Giant Picnic Sandwich Recipe - PCOS-Friendly Recipe

Giant Picnic Sandwich Recipe
Servings: 6
Lunch

This Giant Picnic Sandwich Recipe is a PCOS-friendly recipe.

Nutrition per Serving

0 Calories
0g Protein
0g Carbs
0g Fat

Ingredients

  • 1 package (16 ounces) hot roll mix
  • 1 teaspoon milk
  • 2 teaspoons sesame seeds
  • 1/2 cup creamy Italian salad dressing
  • 6 to 8 lettuce leaves
  • 6 ounces thinly sliced fully cooked ham
  • 6 ounces thinly sliced Genoa salami
  • 1 medium cucumber, sliced
  • 4 slices red onion, separated into rings
  • 6 ounces sliced Swiss cheese
  • 1 medium green pepper, sliced
  • 2 medium tomatoes, thinly sliced

Instructions

  1. Prepare hot roll mix according to package instructions. Pat or roll into a 12-in. circle; place on a greased 12-in. pizza pan. Cover and let rise in a warm place until doubled, about 30 minutes.
  2. Brush with milk; sprinkle with sesame seeds. Bake at 375 ° for 20-25 minutes or until golden brown. Cool on a wire rack.
  3. Cut in half horizontally; spread salad dressing on cut sides. On bottom half, layer the lettuce, ham, salami, cucumber, onion, cheese, green pepper and tomatoes. Replace top half. Refrigerate until ready to serve. Cut into wedges.

PCOS-Friendly Foods in This Recipe

This recipe contains the following foods that may benefit PCOS management: Sesame Seeds.

Sesame seeds help with progesterone balance. Lignans found in in sesame seeds help to prevent excess estrogen production.

You Have a Recipe. But Do You Have a Full Week?

One great recipe is a start. A complete PCOS meal plan is a system. Here is how to go from one meal to a full week of eating that supports your hormones.

1
Take the 60-Second Quiz Tell us your PCOS type, preferences, and goals
2
Get Your 7-Day Meal Plan Personalized meals, grocery list, and prep schedule
3
Stop Guessing Every Day Know exactly what to eat, with recipes like this one built in
Build My Meal Plan

Free. Personalized. No signup required to start.

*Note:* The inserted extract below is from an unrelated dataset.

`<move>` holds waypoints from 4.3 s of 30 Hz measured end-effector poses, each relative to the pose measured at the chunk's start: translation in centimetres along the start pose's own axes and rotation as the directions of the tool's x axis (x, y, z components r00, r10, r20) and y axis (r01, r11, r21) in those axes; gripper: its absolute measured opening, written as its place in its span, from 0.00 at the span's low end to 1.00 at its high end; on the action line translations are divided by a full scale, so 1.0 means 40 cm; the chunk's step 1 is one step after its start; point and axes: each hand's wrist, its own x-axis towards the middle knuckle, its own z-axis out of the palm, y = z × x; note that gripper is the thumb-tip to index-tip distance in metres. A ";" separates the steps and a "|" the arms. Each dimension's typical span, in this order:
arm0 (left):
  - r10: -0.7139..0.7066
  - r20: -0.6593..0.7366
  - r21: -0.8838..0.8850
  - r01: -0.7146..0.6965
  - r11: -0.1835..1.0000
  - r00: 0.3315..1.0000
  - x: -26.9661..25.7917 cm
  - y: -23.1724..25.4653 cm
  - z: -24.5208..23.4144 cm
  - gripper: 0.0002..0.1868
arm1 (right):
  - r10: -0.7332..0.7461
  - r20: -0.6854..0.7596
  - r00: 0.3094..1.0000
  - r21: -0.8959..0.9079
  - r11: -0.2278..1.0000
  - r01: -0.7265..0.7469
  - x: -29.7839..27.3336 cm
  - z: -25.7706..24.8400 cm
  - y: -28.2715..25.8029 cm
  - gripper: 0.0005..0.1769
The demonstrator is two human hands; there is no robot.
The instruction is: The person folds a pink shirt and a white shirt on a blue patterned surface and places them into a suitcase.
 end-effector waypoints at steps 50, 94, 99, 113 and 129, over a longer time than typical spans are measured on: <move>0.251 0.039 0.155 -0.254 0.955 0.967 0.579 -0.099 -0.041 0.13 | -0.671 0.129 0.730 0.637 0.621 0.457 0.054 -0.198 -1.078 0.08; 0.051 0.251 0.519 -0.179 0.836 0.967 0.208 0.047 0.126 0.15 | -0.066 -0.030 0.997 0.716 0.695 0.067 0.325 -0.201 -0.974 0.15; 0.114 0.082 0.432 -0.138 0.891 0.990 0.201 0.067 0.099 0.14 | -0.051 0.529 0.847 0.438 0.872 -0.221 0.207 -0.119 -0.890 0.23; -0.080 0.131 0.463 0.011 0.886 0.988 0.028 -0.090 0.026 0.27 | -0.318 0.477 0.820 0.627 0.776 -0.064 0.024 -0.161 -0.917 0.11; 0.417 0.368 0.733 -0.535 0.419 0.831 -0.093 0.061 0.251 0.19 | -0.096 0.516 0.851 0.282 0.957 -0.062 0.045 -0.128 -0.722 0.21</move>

Frequently Asked Questions

Yes, this Giant Picnic Sandwich Recipe recipe is designed to be PCOS-friendly., it supports balanced blood sugar and hormonal health.

Yes, this recipe works well as a PCOS-friendly Lunch. Pair it with other PCOS-friendly foods throughout the day for balanced nutrition.

This recipe can be part of a structured PCOS meal plan. It makes 6 servings, making it great for meal prep. For a complete weekly plan tailored to your PCOS type, take our free 60-second quiz at pcosmealplanner.com/pcos-quiz to get a personalized 7-day meal plan.